The end of a marriage is always a challenging time for people in Nebraska. Divorce brings with it a number of personal and emotional difficulties, and ending a marriage with many years behind it or children involved can be a heavy burden. However, the complexities of divorce are not only related to emotions. High asset divorces can be replete with complex financial issues that require significant work to provide proper valuation and ongoing negotiations to secure a fair outcome in a divorce settlement. One sector for a number of complex, high asset divorces has been the tech industry and its start-up culture.

As the U.S. tech industry has a strong focus on innovation, individual development and entrepreneurship, the creation of small, independent start-up companies has been a primary way of making it big in the industry. While tech start-ups can be successful beyond many people’s wildest dreams, they can also be risky endeavors. It can be difficult to properly assess the value of a start-up company or an invention that has not been fully monetized. In asset division during a divorce, this can make start-up valuation particularly challenging.

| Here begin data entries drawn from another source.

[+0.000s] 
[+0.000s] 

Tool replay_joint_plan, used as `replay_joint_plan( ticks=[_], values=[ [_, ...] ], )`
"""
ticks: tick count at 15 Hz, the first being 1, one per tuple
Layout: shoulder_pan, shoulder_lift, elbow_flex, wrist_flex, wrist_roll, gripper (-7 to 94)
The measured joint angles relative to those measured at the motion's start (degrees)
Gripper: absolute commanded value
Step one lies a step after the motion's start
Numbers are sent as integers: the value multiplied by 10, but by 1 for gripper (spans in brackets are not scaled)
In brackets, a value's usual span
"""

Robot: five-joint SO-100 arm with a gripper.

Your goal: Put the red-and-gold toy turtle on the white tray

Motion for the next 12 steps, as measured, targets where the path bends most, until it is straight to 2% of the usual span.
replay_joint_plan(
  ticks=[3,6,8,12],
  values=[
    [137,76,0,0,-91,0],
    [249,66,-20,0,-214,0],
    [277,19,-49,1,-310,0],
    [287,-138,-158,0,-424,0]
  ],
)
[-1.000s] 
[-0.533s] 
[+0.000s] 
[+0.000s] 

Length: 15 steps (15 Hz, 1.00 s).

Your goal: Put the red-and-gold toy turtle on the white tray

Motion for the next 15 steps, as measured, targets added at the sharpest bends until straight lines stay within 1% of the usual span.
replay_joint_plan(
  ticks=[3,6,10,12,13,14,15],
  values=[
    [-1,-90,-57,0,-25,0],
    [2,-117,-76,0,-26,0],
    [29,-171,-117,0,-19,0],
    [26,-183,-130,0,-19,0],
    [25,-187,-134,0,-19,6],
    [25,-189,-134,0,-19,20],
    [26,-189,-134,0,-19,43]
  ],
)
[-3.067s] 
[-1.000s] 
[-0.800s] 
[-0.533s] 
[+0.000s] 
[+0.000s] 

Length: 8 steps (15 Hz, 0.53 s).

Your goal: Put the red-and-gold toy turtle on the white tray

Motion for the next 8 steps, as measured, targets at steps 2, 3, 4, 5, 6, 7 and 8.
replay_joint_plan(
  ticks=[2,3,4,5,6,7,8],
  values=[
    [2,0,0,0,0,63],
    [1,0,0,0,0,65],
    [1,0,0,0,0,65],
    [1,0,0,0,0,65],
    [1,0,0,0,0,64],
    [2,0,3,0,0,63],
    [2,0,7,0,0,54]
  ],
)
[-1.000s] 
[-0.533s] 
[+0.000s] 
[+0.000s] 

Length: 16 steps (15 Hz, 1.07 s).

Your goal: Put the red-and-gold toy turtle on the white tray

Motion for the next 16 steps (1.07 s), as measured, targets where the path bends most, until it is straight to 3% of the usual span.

In Nebraska, assets during a divorce are split according to principles of equitable distribution, which intends to secure a fair outcome. However, there can be real challenges when a business is a major part of a couple’s assets, especially if it has not yet realized its financial potential.

People who are ending their marriage with significant real estate holdings, investments and other assets may benefit from working with a family law attorney to protect their rights and achieve a fair and just settlement in the divorce. The complex nature of a high asset divorce may mean that the advice of a divorce lawyer could be invaluable in achieving an appropriate settlement and concluding the divorce.